Vatican relics headed to Anglican cathedral for display as pivotal summit nears

Print More
The ancient crozier head, an historic object traditionally associated with sixth century Pope, St Gregory 1, is being put on display at Canterbury Cathedral. Photo courtesy of Canterbury Cathedral

The ancient crozier head, an historic object traditionally associated with sixth century Pope, St Gregory 1, is being put on display at Canterbury Cathedral. Photo courtesy of Canterbury Cathedral

CANTERBURY, England (RNS) Relics of British Christianity now in the hands of the Vatican will be flown to England, where they will be displayed at Canterbury Cathedral just ahead of an important summit that may decide the fate of the Anglican Communion.

The first item to arrive is an ivory handle of a staff, or crozier, used by St. Gregory, the pope who helped establish Christianity in England in the sixth century. It was Gregory who sent St. Augustine to England to help convert the Anglo-Saxons.

RELATED STORY: Texas bishop rips ‘cowboy mentality’ against gun control

Valued at $365,505, the handle will be on view to the public and the 38 Anglican prelates gathering this weekend to attend a make-or-break meeting of the 80 million-strong Anglican Communion, which is bitterly divided on the subjects of full rights for gays, the ordination of women as priests and their consecration as bishops.

The idea of the two Christian churches temporarily exchanging relics came after a cricket match between Catholic and Anglican priests in 2014.

In December, a much more eye-catching “holy” relic will be flown in from Rome –- the bloodied vestment worn by St. Thomas Becket when he was beheaded at the high altar of Canterbury Cathedral by four armed knights loyal to King Henry II, after a quarrel between the king and his archbishop.

The summit will take place here Jan. 11-16.

“At a time of intense crisis in the Anglican Communion, the handle is a sign of prayer and a support from our fellow Christians,” a Church of England source told The Times on Wednesday (Jan. 6).

The crozier handle will be on display in the Canterbury Cathedral Crypt from 10 a.m. until 4 p.m. Jan. 9 and 16, and from noon to 2 p.m. on Jan. 10 and 17.

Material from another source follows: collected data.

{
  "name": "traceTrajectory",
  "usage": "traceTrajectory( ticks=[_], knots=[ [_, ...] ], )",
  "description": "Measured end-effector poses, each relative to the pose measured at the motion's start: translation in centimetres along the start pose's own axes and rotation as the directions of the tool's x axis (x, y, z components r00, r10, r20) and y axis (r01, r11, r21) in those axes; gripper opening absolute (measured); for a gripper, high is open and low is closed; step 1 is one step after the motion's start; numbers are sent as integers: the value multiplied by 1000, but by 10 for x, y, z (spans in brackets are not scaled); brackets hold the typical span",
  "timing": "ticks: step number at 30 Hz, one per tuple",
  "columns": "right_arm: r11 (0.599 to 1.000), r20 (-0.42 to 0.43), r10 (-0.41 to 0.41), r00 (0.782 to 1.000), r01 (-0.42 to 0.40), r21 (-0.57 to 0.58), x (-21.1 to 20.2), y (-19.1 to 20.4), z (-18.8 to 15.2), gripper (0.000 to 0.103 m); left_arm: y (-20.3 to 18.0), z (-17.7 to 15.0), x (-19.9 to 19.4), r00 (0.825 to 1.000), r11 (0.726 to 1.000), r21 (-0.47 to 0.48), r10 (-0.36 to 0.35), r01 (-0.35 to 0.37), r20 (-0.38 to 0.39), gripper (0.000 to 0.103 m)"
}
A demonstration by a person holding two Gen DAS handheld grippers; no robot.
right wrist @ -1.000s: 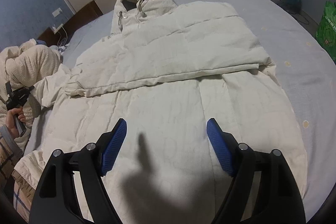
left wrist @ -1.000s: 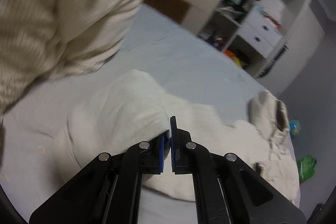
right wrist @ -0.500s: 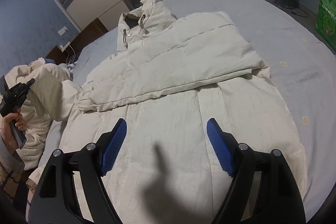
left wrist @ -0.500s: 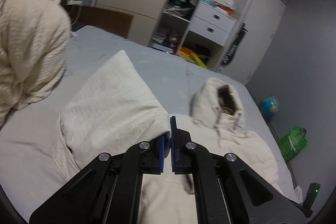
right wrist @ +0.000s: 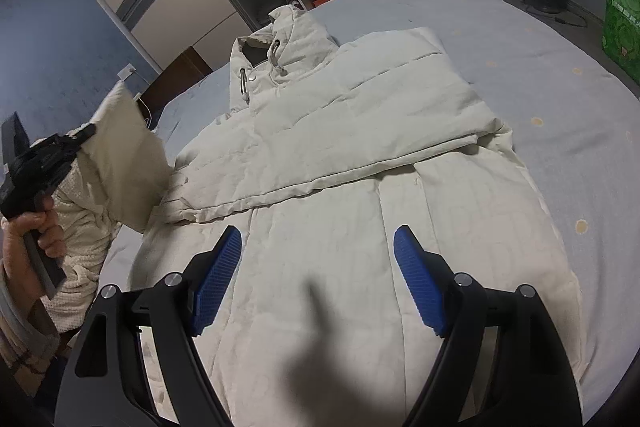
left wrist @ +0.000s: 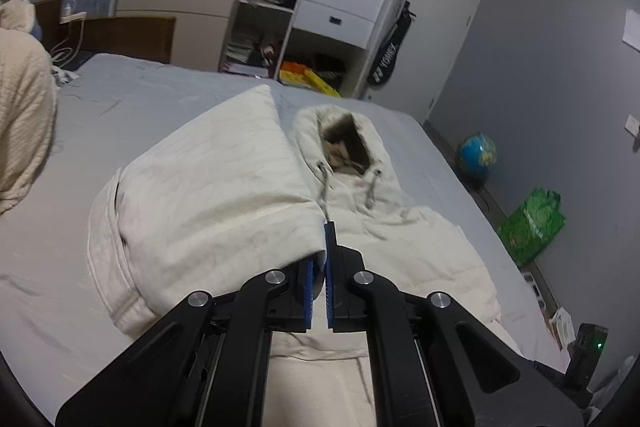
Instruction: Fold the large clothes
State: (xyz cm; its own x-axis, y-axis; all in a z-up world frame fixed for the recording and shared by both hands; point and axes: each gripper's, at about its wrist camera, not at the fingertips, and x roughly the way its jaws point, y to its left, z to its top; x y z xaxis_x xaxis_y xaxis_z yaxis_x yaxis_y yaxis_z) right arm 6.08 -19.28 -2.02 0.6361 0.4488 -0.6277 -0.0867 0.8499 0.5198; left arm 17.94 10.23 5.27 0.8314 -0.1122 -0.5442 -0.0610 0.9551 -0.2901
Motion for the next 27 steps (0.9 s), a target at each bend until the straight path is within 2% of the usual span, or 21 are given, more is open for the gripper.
traceTrajectory(
  ticks=[9, 13, 16, 18, 19, 20, 23, 25, 27],
  knots=[
    [999, 10, 22, 1000, -22, 26, -3, -5, 1, 75, -45, -32, 56, 992, 999, 22, -30, 33, -122, 4],
    [999, 14, 27, 1000, -27, 31, -4, -5, 1, 75, -59, -52, 80, 982, 999, 34, -18, 25, -187, 6],
    [999, 15, 32, 999, -32, 36, -4, -6, 1, 75, -65, -69, 101, 968, 999, 45, 6, 6, -253, 10],
    [999, 15, 33, 999, -33, 38, -4, -7, 1, 75, -66, -78, 110, 958, 999, 46, 4, 9, -286, 17],
    [999, 15, 34, 999, -34, 38, -4, -7, 1, 75, -66, -81, 112, 954, 999, 46, 0, 14, -300, 29],
    [999, 14, 34, 999, -34, 39, -4, -7, 1, 75, -67, -86, 114, 949, 999, 48, -2, 18, -317, 48],
    [999, 14, 32, 999, -33, 39, -4, -7, 1, 75, -73, -98, 108, 951, 997, 71, -7, 30, -310, 65],
    [999, 11, 32, 999, -32, 35, -4, -6, 1, 75, -74, -104, 102, 949, 996, 80, -4, 31, -316, 71],
    [999, 9, 28, 1000, -29, 32, -3, -6, 1, 75, -71, -110, 92, 945, 996, 77, -21, 48, -326, 72]
  ],
)
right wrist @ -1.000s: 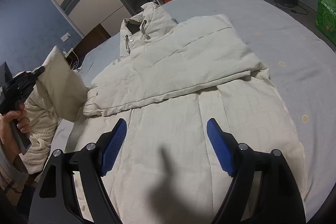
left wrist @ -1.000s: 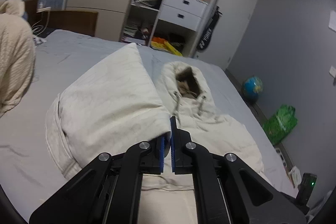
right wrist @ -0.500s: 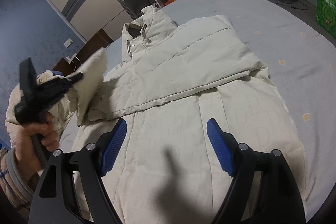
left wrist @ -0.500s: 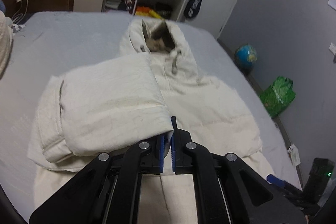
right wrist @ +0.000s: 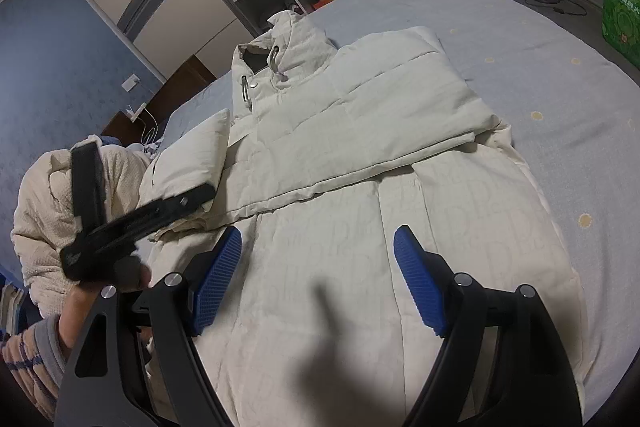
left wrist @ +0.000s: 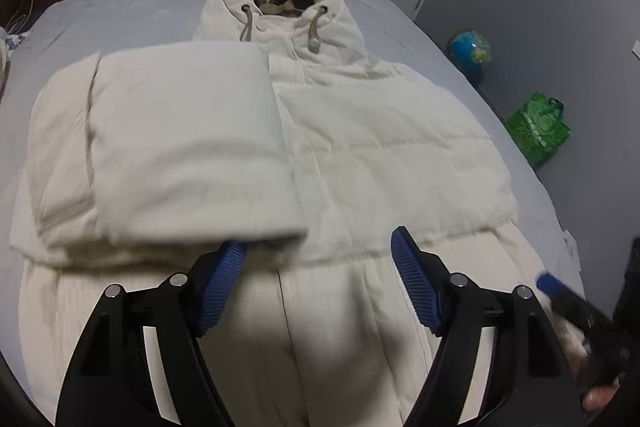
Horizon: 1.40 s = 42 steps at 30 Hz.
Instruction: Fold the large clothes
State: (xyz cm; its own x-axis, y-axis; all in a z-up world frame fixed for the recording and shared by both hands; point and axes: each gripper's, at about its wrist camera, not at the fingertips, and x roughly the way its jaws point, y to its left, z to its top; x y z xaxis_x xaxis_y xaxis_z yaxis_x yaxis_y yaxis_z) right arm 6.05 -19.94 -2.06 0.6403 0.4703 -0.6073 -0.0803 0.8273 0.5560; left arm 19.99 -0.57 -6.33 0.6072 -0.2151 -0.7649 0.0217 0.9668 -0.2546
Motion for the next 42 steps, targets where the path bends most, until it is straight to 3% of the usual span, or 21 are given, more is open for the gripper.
traceTrajectory(
  ticks=[6, 15, 19, 24, 26, 30, 35, 38, 42],
  knots=[
    [1000, -12, -15, 1000, 15, -20, 4, 3, -1, 75, 26, -20, -44, 1000, 1000, 9, -8, 8, 12, 76],
    [989, -67, -89, 994, 80, -125, 16, 22, -7, 75, 112, -25, -111, 983, 972, -199, 150, -127, 102, 77],
    [974, -113, -127, 985, 103, -200, 25, 38, -10, 75, 139, -39, -128, 980, 952, -280, 159, -120, 123, 77],
    [933, -157, -155, 975, 92, -349, 46, 88, -11, 75, 157, -51, -142, 978, 926, -373, 126, -56, 169, 77],
    [905, -156, -165, 974, 86, -417, 57, 116, -8, 75, 166, -56, -147, 972, 906, -422, 127, -32, 199, 85],
    [828, -148, -178, 973, 67, -556, 84, 174, -5, 75, 185, -65, -150, 966, 852, -523, 108, 32, 235, 85],
    [705, -123, -228, 966, 77, -705, 122, 230, -11, 75, 193, -67, -153, 959, 830, -552, 89, 77, 267, 89],
    [651, -115, -271, 956, 94, -754, 146, 248, -15, 75, 199, -70, -155, 953, 818, -568, 92, 93, 288, 92],
    [565, -62, -321, 945, 138, -813, 168, 270, -25, 75, 217, -79, -158, 942, 752, -651, 134, 105, 306, 94]
  ],
)
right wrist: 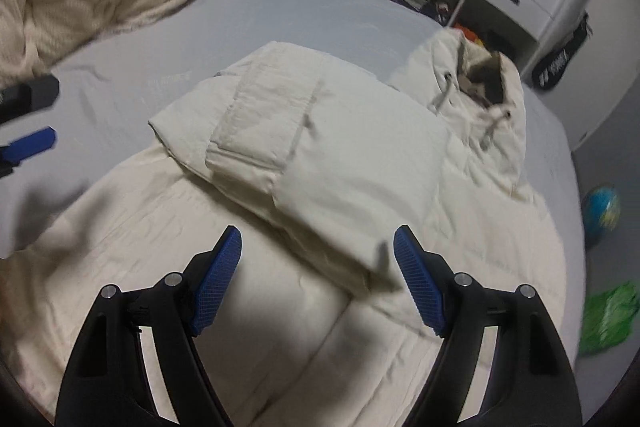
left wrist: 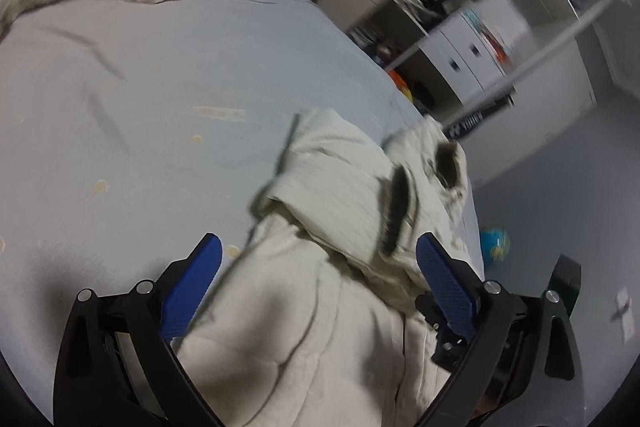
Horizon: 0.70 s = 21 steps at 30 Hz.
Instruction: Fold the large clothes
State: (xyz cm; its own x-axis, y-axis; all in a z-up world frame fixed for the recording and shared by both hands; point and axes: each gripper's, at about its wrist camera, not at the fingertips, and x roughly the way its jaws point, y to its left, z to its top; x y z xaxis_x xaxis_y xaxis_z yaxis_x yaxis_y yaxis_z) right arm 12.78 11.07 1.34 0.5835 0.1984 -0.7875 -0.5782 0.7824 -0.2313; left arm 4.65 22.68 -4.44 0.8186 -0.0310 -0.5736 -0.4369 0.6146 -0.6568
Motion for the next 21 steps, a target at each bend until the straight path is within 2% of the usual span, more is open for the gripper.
traceTrajectory(
  ticks=[6, 11, 12, 13, 14, 15, 16, 18, 21],
  knots=[
    [996, -8, -46, 999, 46, -76, 19, 24, 20, 75, 20, 7, -1, 996, 992, -97, 81, -78, 33, 96],
    [989, -26, -91, 995, 87, -116, 36, 35, 29, 74, 23, 9, 1, 996, 989, -124, 86, -82, 29, 96],
    [990, -25, -90, 996, 86, -114, 38, 33, 30, 70, 24, 9, 1, 996, 988, -129, 85, -81, 29, 96],
    [990, -23, -86, 996, 83, -110, 38, 32, 31, 59, 24, 10, 1, 996, 988, -133, 85, -81, 30, 96],
    [992, -17, -84, 996, 81, -100, 38, 29, 33, 54, 25, 10, 1, 996, 988, -135, 84, -79, 29, 96],
    [995, -10, -68, 998, 67, -78, 35, 25, 34, 41, 26, 10, 1, 996, 988, -137, 81, -76, 30, 96],
    [999, 3, -34, 999, 34, -24, 31, 15, 36, 34, 25, 10, 1, 996, 988, -134, 84, -79, 30, 96],
    [998, 26, 2, 1000, -4, 63, 22, -4, 39, 26, 25, 10, 1, 996, 988, -123, 91, -87, 24, 96],
    [978, 83, 24, 996, -41, 207, 4, -42, 37, 22, 21, 9, 2, 995, 991, -101, 96, -93, 24, 96]
  ],
)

(Trevor Grundy is a contributor to RNS based in Britain)

  • Fran

    What do “holy relics” have to do with the true worship of God? Faith is based, not on the things seen, but on the things unseen (Hebrews 11:1; 2 Corinth. 4:18).

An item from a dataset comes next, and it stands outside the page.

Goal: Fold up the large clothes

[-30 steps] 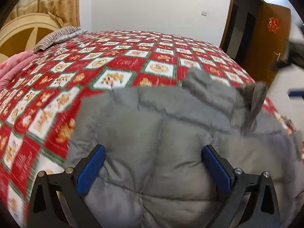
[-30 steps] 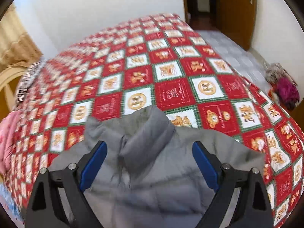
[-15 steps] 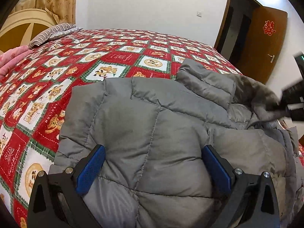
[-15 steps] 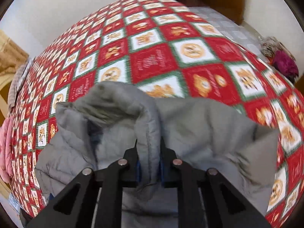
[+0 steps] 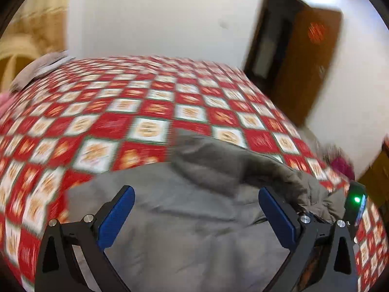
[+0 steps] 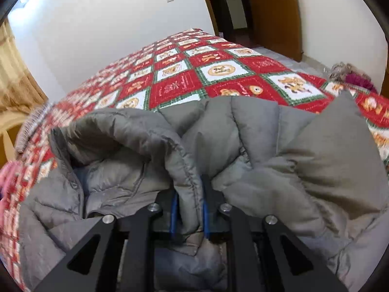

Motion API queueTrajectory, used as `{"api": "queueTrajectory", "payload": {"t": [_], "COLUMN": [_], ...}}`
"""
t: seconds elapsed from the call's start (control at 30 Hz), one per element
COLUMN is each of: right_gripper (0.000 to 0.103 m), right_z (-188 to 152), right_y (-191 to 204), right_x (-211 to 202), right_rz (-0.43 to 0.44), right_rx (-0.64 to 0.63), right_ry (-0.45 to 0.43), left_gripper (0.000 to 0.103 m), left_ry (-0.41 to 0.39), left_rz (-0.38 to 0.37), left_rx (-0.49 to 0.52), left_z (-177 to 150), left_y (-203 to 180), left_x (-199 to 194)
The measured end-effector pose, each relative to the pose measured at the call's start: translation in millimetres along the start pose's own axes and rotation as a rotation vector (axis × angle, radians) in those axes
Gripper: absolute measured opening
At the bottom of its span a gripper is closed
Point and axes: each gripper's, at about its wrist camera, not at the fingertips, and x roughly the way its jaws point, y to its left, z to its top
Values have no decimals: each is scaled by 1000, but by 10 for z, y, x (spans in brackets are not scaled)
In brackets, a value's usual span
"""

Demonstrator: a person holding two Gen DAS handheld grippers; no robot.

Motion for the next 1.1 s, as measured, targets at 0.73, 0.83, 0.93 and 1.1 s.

  • Deacon John M Bresnahan

    What person would throw away a cherished memento of a deceased beloved family member?? No! people hold onto precious family memories through recalling the events surrounding such mementoes.
    The Catholic Church ideally is a huge family of love—and it is customs such as honoring relics of our beloved dead that helps humanize the Church and keeps her from being just a soulless institution.
    Miracles sometimes associated with relics of saints are just frosting on the cake–so to speak.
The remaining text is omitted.